Problem description: An exact copy of the data is needed, but without any of its images.

Data block:
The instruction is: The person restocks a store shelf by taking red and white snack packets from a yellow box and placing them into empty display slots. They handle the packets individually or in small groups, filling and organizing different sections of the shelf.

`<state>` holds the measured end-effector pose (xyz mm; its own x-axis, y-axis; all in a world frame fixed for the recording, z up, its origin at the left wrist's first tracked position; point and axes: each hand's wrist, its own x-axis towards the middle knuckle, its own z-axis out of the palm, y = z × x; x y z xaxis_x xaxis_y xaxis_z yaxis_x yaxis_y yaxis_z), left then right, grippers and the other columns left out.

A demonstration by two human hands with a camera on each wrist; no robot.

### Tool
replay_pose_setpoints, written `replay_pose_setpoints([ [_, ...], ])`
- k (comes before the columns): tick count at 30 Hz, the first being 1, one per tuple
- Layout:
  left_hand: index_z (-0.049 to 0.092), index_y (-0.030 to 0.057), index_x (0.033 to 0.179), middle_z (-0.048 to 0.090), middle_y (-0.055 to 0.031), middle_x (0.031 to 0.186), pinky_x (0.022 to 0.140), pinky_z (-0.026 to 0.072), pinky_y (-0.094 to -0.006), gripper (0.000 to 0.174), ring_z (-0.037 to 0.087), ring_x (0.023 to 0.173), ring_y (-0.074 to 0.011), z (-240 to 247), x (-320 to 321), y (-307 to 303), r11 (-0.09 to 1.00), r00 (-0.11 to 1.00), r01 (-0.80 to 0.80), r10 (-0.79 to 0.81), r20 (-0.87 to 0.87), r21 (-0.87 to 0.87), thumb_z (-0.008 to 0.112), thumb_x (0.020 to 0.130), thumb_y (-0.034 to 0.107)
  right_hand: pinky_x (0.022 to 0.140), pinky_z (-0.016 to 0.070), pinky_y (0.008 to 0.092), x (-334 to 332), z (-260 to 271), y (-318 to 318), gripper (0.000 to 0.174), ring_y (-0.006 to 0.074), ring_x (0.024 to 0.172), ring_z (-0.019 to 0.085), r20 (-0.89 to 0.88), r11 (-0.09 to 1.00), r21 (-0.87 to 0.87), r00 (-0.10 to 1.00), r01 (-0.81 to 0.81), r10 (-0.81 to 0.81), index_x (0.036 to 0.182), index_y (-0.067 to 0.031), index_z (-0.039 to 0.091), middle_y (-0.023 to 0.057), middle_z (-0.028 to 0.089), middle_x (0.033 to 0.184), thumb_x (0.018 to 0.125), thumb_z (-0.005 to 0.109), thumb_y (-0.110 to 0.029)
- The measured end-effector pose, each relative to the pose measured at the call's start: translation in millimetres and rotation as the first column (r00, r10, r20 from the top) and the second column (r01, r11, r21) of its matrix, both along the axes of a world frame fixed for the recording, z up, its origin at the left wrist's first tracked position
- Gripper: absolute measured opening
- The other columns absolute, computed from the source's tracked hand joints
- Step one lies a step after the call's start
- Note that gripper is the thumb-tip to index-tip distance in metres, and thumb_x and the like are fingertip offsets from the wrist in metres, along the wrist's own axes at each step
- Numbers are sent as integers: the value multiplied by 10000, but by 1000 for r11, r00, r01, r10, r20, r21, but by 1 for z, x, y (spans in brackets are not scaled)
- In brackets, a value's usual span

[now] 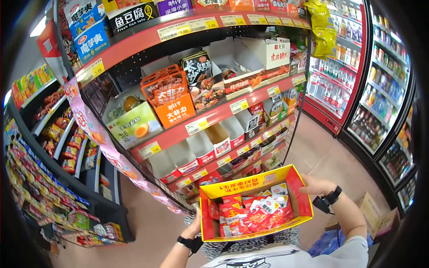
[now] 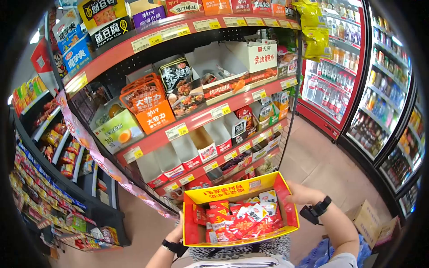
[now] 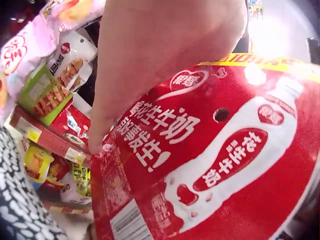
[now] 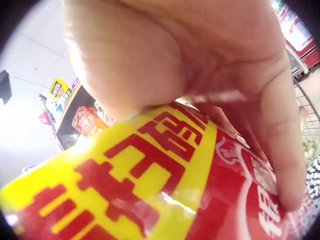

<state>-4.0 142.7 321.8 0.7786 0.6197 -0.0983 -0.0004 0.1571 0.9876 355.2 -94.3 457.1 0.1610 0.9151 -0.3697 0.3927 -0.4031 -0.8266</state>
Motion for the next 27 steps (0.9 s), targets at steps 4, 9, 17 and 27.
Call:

Task result:
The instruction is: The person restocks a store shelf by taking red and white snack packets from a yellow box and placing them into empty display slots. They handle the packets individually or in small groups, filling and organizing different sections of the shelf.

`<state>` holds the measured end-effector pose (xyz mm; its own x-axis, y-axis; all in a world frame fixed for the recording, z up, its origin at the left wrist's first tracked position; point and axes: each hand's wrist, its own x-axis towards the middle knuckle, its own z-axis out of the palm, y = z × x; x y z xaxis_x xaxis_y xaxis_z yaxis_x yaxis_y yaxis_z), left then right, grippers and the other columns left out.

A demonstration by two human hands with a camera on each wrist; no robot.

### Tool
replay_pose_setpoints, written `replay_pose_setpoints([ [_, ...], ])`
- k (comes before the columns): tick count at 30 Hz, the first being 1, one per tuple
- Layout:
  left_hand: index_z (-0.049 to 0.092), index_y (-0.030 to 0.057), index_x (0.033 to 0.179), middle_z (-0.048 to 0.090), middle_y (-0.055 to 0.031), middle_x (0.031 to 0.186), pinky_x (0.022 to 0.140), pinky_z (-0.026 to 0.072), pinky_y (-0.094 to -0.006), gripper (0.000 to 0.174), ring_z (-0.037 to 0.087), ring_x (0.023 to 0.173), ring_y (-0.074 to 0.011), z (-240 to 247), x (-320 to 321), y (-307 to 303), r11 (-0.09 to 1.00), r00 (-0.11 to 1.00), r01 (-0.80 to 0.80), r10 (-0.79 to 0.81), r20 (-0.87 to 0.87), r21 (-0.87 to 0.87), thumb_z (-0.008 to 0.112), thumb_x (0.020 to 0.130), thumb_y (-0.034 to 0.107)
  right_hand: pinky_x (0.022 to 0.140), pinky_z (-0.016 to 0.070), pinky_y (0.008 to 0.092), x (-334 to 332), z (-260 to 271), y (-318 to 318), gripper (0.000 to 0.174), ring_y (-0.006 to 0.074), ring_x (0.024 to 0.172), ring_z (-0.019 to 0.085), r20 (-0.89 to 0.88), r11 (-0.09 to 1.00), r21 (-0.87 to 0.87), r00 (-0.10 to 1.00), r01 (-0.81 to 0.81), r10 (-0.81 to 0.81), index_x (0.036 to 0.182), index_y (-0.067 to 0.031), index_z (-0.039 to 0.091), middle_y (-0.023 to 0.057), middle_z (-0.028 to 0.089), middle_x (0.033 to 0.184), thumb_x (0.018 to 0.125), thumb_z (-0.005 to 0.109), thumb_y (-0.110 to 0.029)
- The measured end-effector pose, each relative to the pose measured at the call's start: translation in millimetres and rotation as the first column (r00, r10, r20 from the top) and the second column (r01, r11, r21) of its matrix, both along the axes of a world frame fixed for the recording, z up, its origin at the left wrist's first tracked position
- Gripper: absolute measured opening
- The other columns absolute, computed from the source's tracked hand joints
- Step one lies a step after the call's start
- Note that gripper is the thumb-tip to index-tip distance in metres, and thumb_x and the like are fingertip offsets from the wrist in metres, along the wrist's own axes at each step
- Numbers are sent as integers: the value multiplied by 10000, but by 1000 for r11, r00, r01, r10, r20, r21, but by 1 for z, x, y (spans in brackets are not scaled)
- In brackets, a value's usual span

[now] 
[now] 
[now] 
[now] 

<state>-4.0 142.7 321.8 0.7786 0.6197 -0.0983 -0.0004 0.1571 0.9876 355.2 -94.3 457.1 0.1610 0.9151 -0.3697 0.3927 -0.4031 -0.8266</state>
Motion for the next 27 steps (0.9 s), targets at steps 4, 9, 17 and 27.
Call:

The answer has now been finished.